**BRIEF:**
Whenever the word "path" turns up in a line of the data below, copy that line.
#### EXERCISE INPUT ####
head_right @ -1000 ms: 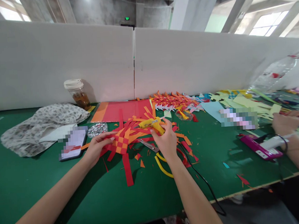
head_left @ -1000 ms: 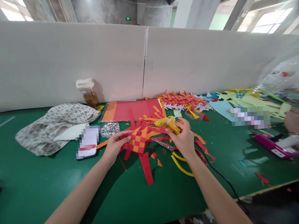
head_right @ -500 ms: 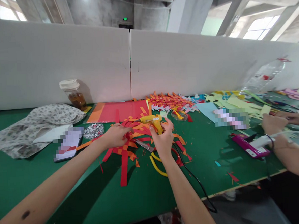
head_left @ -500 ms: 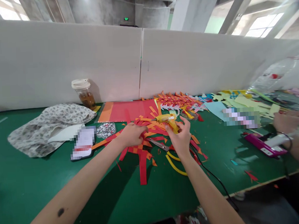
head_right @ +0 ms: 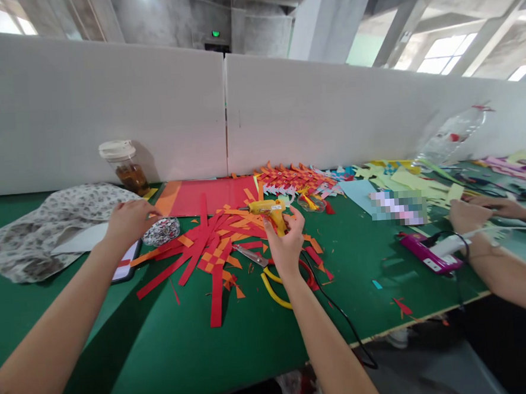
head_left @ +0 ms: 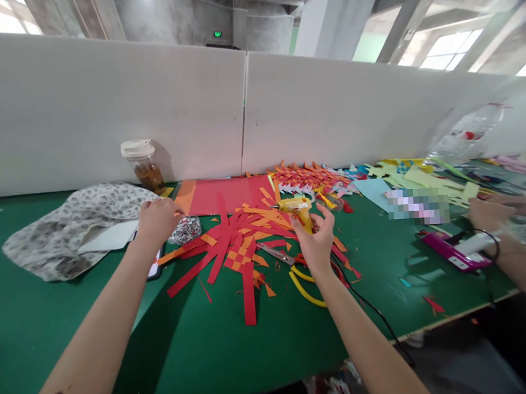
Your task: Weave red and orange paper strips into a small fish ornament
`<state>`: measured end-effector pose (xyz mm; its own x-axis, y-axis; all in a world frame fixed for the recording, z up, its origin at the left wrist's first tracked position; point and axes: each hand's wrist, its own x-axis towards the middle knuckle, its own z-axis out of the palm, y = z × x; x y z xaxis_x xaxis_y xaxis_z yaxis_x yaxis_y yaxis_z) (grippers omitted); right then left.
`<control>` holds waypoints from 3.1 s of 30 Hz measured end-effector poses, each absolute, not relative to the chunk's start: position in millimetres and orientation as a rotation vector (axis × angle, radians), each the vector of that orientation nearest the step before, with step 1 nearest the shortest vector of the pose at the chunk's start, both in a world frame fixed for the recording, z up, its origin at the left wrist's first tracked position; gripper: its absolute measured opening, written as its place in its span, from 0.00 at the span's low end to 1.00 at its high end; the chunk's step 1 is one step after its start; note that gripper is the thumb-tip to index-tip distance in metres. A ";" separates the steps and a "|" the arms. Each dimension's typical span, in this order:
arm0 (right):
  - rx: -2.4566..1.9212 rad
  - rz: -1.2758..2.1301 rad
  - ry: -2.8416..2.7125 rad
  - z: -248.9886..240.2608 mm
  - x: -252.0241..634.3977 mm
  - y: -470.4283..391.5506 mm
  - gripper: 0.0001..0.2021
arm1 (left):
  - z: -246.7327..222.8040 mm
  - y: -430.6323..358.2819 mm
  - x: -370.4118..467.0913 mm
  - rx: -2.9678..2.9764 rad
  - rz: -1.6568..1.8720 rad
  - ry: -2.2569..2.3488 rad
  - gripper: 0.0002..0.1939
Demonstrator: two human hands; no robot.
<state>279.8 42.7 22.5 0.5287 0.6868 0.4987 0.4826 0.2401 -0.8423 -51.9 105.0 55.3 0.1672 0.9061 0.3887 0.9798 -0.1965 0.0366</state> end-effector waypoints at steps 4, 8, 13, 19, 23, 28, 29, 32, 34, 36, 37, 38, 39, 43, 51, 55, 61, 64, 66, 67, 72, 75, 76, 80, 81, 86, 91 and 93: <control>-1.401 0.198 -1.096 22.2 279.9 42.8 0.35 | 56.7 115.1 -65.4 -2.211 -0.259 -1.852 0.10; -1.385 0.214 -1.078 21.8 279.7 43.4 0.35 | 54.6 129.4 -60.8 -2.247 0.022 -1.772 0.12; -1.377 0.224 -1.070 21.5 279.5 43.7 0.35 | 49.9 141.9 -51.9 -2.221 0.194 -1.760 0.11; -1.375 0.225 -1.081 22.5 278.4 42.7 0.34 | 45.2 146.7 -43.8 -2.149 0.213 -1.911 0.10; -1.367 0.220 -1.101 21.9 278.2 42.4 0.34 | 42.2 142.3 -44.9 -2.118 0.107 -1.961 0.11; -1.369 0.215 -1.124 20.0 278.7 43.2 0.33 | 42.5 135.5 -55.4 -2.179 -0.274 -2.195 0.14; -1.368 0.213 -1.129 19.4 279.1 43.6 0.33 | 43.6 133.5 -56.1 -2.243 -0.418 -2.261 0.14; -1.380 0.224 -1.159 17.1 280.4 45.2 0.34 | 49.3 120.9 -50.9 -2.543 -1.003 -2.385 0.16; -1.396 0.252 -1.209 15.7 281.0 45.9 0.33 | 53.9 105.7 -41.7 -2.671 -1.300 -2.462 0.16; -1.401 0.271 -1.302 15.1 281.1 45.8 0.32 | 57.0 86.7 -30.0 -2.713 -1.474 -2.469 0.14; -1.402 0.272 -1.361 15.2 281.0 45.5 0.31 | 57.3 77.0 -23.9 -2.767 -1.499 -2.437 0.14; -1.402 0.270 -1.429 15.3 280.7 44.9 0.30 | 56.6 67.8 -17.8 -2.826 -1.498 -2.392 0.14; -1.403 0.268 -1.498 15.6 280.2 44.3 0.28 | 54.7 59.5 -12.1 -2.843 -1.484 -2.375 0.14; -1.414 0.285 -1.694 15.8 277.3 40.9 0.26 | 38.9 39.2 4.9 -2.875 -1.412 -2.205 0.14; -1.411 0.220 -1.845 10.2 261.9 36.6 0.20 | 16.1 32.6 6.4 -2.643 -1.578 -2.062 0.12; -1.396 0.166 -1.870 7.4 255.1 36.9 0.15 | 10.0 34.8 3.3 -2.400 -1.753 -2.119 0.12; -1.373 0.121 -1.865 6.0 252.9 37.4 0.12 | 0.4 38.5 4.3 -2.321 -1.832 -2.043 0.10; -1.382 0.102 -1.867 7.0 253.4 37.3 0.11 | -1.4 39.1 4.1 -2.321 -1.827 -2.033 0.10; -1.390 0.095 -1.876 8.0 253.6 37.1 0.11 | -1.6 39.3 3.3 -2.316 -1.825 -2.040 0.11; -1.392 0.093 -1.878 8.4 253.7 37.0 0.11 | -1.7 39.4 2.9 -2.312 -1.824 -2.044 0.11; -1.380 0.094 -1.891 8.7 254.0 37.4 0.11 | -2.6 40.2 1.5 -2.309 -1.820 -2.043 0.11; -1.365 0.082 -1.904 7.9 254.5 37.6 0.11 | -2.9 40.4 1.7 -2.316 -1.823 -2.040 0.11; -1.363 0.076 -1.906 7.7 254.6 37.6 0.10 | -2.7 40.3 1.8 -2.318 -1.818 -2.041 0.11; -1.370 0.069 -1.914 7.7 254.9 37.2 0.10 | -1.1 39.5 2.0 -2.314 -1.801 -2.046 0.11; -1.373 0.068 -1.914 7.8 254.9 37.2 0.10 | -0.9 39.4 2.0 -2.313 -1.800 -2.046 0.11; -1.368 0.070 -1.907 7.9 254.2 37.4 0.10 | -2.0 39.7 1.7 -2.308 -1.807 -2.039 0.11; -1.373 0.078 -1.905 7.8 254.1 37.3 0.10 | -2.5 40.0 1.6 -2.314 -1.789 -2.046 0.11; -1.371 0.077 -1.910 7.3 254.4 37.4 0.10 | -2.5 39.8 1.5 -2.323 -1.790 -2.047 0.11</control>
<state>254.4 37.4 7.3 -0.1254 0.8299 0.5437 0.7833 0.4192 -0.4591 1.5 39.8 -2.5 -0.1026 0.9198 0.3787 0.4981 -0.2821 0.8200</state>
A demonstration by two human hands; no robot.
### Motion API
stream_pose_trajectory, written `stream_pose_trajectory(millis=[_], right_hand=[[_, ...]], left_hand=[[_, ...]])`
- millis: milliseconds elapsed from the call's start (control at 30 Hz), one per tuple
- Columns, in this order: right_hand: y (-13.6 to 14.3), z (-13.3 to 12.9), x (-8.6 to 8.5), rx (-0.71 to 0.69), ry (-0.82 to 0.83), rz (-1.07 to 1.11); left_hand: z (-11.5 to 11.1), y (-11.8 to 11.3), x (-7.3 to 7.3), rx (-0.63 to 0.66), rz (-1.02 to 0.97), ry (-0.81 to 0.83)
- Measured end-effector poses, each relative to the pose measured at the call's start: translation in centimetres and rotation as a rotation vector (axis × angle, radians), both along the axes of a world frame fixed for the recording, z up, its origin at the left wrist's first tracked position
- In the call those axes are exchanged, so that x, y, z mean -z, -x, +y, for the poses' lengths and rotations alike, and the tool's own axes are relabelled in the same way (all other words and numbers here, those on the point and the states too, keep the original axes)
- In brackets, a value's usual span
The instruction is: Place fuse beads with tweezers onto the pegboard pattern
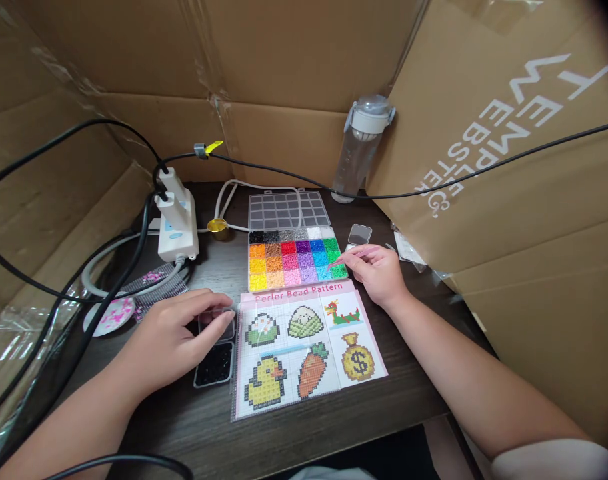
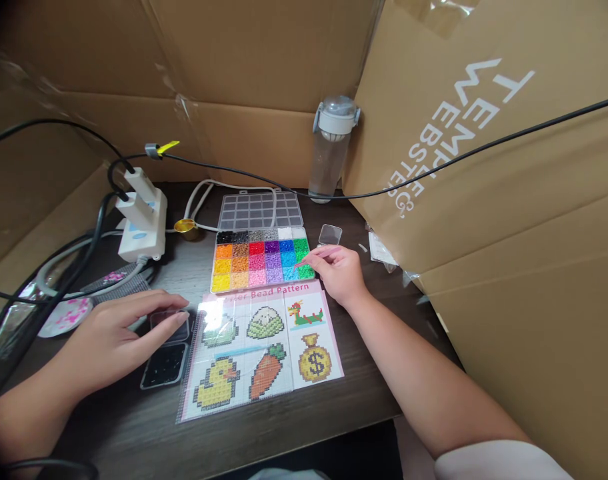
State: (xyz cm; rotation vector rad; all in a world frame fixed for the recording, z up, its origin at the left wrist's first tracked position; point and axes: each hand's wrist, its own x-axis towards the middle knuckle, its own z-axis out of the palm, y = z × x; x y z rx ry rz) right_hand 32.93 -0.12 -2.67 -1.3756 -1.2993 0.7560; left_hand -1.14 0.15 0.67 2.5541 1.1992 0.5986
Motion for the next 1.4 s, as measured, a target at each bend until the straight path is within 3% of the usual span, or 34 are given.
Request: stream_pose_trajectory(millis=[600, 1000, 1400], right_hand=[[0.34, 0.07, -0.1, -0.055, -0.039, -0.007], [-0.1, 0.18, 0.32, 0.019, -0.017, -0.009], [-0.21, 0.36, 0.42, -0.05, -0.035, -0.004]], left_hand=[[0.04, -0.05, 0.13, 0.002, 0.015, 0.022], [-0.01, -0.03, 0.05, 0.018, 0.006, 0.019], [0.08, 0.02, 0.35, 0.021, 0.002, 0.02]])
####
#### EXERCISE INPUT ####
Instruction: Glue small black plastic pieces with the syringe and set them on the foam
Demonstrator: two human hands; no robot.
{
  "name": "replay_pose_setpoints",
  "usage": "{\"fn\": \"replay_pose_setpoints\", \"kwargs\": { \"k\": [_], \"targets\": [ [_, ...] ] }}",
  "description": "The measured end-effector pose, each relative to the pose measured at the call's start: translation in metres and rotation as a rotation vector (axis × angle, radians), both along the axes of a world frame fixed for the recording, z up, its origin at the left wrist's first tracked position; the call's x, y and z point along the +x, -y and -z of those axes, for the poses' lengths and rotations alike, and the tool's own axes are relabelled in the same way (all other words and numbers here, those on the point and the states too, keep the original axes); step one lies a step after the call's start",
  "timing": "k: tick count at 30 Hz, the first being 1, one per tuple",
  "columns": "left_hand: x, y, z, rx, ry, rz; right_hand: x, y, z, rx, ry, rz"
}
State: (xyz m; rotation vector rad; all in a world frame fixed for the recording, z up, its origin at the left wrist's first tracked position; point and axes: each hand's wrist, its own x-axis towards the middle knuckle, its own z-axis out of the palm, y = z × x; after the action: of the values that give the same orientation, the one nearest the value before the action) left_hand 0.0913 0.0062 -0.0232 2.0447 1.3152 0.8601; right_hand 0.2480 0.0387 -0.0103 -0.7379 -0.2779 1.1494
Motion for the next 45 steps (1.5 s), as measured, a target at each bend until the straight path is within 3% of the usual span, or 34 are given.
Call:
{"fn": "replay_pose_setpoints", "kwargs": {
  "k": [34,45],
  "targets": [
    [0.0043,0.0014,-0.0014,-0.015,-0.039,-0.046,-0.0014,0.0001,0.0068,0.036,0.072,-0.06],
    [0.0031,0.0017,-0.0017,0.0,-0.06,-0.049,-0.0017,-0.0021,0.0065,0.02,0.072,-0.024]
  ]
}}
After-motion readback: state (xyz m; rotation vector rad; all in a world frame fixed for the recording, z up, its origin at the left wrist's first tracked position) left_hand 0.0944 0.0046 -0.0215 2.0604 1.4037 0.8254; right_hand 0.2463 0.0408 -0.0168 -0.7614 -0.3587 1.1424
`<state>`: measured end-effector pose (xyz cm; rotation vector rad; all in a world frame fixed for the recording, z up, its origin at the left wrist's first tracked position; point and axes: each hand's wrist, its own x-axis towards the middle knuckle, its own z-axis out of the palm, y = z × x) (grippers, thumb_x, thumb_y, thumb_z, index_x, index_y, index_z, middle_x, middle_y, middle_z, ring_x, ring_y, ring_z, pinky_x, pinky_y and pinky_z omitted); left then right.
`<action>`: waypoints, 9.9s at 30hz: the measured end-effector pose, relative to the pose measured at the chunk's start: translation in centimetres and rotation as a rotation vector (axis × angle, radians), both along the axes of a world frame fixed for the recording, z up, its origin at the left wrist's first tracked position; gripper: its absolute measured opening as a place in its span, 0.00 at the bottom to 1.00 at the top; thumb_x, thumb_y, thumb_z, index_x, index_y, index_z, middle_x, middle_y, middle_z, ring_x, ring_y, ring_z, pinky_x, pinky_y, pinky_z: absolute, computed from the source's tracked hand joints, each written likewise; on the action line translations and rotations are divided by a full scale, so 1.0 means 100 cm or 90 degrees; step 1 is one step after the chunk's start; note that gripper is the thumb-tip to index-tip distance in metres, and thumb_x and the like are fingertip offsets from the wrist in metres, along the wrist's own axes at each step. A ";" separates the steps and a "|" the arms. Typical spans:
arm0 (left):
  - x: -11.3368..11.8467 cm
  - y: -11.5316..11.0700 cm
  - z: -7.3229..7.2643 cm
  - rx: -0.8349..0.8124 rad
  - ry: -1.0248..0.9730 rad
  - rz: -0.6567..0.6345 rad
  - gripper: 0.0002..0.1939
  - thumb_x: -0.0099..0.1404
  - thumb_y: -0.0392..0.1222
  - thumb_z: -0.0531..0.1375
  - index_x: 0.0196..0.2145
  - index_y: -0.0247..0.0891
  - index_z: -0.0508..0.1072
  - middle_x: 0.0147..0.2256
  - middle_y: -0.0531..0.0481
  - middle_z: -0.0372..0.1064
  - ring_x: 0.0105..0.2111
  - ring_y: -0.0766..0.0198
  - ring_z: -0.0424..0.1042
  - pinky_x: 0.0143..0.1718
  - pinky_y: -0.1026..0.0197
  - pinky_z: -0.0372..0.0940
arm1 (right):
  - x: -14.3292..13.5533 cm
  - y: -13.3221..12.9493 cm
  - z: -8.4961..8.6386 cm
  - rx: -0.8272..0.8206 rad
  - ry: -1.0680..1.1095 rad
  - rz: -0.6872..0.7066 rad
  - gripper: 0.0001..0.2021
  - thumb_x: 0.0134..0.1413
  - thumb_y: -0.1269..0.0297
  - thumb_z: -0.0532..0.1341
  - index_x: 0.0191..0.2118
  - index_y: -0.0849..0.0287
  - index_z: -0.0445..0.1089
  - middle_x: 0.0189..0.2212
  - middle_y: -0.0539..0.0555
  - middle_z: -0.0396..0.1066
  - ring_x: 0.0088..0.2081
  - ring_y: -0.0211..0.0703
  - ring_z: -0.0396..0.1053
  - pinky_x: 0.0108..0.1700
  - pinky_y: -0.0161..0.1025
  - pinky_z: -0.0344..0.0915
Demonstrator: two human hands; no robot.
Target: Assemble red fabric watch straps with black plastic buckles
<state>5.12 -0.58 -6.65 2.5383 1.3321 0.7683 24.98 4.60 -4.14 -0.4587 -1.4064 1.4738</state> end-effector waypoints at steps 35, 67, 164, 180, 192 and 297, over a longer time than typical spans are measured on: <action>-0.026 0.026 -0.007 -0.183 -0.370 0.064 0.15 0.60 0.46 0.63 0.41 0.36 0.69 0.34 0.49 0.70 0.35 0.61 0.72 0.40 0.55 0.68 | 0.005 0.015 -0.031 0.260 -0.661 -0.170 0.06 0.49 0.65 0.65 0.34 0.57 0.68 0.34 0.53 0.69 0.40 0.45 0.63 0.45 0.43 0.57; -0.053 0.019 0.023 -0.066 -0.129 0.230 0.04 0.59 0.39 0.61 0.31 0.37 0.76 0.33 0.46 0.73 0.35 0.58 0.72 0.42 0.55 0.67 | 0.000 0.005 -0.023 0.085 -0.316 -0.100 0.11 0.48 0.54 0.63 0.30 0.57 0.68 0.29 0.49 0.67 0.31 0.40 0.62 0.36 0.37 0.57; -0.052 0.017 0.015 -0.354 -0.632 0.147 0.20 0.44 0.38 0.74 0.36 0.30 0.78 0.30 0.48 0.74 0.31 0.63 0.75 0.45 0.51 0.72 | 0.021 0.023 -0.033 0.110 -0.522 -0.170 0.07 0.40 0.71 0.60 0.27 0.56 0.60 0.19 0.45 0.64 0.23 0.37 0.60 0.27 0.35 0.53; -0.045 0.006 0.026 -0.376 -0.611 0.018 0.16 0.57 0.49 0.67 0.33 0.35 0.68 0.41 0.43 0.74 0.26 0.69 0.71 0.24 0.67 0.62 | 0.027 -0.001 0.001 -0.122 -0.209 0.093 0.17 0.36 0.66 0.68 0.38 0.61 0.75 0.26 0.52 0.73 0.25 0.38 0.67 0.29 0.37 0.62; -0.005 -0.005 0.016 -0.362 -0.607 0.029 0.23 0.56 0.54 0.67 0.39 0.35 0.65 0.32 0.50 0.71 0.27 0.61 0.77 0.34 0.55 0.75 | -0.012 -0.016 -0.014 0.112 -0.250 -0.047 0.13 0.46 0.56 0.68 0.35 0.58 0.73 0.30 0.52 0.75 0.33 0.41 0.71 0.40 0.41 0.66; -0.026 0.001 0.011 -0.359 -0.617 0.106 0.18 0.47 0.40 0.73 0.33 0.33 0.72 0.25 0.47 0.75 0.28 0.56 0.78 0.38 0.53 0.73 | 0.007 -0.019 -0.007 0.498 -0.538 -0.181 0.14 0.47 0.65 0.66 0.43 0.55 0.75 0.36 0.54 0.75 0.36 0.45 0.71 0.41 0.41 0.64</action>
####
**YOUR SOLUTION:**
Motion for the next 1.4 s, as measured, a target at each bend until the straight path is within 3% of the usual span, or 34 are given.
Motion for the next 45 steps (1.5 s), as measured, a target at each bend until the straight path is within 3% of the usual span, or 34 are given.

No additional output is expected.